*What is needed:*
Once every line below has been checked for "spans", give only the number of lines that have it.

Dataset records

━━━━━━━━━━━━━━━━

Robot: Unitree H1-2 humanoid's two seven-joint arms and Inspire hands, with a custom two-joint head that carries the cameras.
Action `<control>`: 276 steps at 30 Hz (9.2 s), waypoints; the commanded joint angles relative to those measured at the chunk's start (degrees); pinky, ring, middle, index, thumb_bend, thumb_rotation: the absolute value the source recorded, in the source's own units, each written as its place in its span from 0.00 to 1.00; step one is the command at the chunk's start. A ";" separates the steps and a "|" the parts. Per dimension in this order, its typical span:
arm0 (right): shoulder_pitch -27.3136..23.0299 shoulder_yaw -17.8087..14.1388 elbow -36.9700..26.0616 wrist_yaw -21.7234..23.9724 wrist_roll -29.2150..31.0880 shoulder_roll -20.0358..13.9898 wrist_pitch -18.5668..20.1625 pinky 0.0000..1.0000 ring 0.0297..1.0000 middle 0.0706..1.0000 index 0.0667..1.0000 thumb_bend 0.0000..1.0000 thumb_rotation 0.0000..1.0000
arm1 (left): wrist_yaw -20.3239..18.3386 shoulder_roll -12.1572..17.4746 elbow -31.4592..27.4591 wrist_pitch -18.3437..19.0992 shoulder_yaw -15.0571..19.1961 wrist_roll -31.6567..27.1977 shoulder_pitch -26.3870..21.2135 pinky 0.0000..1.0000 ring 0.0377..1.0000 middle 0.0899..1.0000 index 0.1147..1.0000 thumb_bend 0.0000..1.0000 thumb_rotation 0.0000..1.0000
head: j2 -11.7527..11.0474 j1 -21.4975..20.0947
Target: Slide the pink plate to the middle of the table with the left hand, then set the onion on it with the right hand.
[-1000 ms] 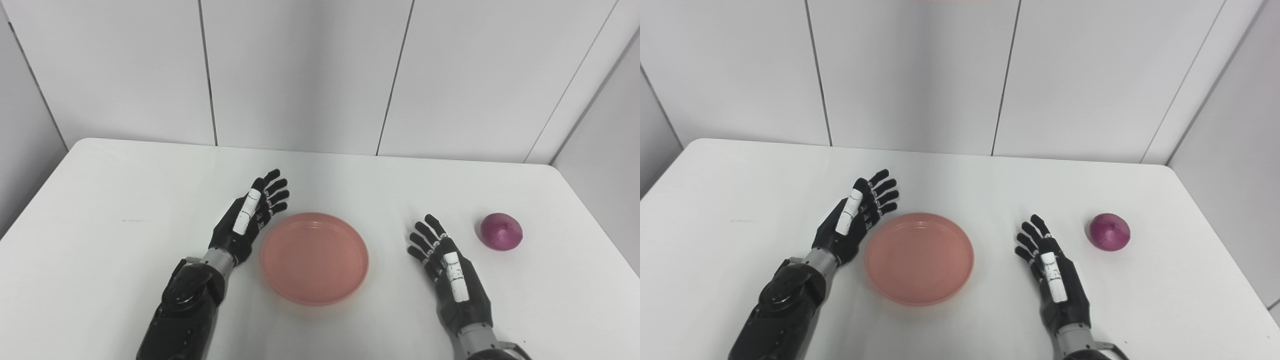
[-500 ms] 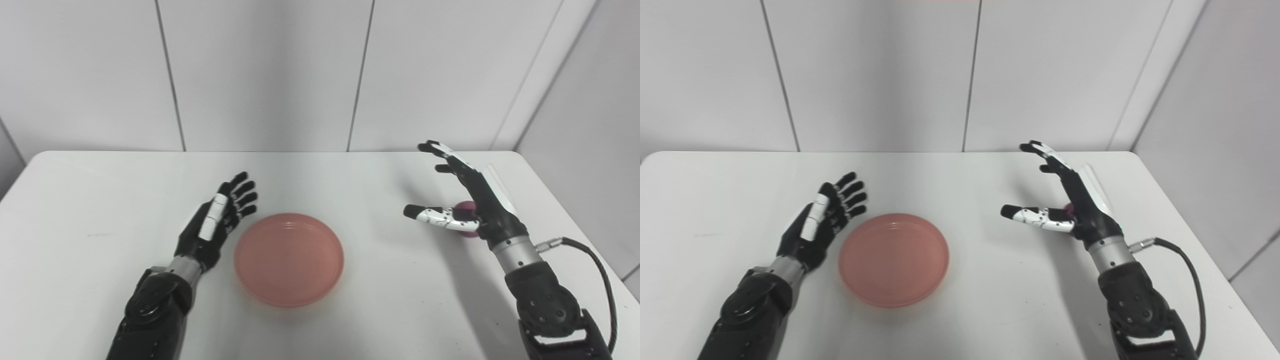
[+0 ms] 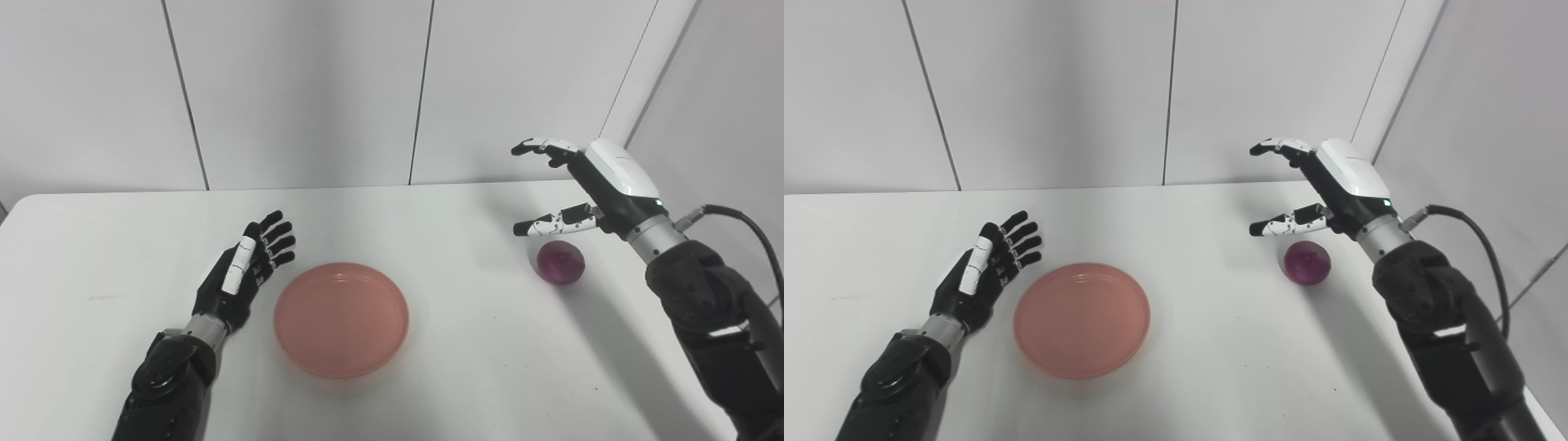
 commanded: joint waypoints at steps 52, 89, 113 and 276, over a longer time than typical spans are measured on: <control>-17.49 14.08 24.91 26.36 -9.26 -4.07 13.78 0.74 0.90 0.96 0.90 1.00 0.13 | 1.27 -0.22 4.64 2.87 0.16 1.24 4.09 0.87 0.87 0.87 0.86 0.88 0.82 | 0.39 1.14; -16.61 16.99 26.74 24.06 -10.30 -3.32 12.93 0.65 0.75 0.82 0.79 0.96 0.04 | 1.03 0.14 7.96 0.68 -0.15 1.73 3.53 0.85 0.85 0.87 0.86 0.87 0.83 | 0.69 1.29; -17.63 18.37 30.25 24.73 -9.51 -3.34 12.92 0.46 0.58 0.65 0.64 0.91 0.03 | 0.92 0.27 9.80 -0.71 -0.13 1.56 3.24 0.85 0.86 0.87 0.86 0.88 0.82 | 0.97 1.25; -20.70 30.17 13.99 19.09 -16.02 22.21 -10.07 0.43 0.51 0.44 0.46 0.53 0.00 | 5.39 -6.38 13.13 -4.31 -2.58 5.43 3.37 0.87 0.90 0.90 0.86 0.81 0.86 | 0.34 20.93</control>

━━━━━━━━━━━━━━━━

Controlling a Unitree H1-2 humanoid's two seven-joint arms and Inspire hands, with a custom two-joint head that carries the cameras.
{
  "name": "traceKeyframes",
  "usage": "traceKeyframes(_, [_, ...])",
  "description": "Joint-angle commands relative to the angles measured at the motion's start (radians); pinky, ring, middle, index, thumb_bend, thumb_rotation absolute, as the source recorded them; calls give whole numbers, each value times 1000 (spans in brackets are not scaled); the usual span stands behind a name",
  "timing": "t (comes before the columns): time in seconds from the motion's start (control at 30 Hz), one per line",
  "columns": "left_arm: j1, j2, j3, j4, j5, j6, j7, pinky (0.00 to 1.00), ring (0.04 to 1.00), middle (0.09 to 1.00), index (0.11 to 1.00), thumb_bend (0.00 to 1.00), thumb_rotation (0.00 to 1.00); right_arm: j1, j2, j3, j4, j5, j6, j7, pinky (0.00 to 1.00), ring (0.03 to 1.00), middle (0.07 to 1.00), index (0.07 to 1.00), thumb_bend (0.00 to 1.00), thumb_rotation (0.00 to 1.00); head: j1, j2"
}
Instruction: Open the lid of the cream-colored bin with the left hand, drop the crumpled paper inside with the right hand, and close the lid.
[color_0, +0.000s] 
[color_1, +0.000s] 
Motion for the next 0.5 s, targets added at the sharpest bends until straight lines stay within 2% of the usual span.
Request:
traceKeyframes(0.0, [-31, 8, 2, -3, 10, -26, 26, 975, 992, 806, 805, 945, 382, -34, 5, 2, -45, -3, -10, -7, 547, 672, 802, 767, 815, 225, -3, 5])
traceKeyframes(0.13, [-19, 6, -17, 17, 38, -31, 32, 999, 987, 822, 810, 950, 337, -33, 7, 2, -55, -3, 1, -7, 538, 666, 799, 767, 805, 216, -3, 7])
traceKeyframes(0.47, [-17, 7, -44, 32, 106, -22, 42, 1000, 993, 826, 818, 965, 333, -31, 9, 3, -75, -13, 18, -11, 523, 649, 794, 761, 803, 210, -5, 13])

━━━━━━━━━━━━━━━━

*Answer space:*
2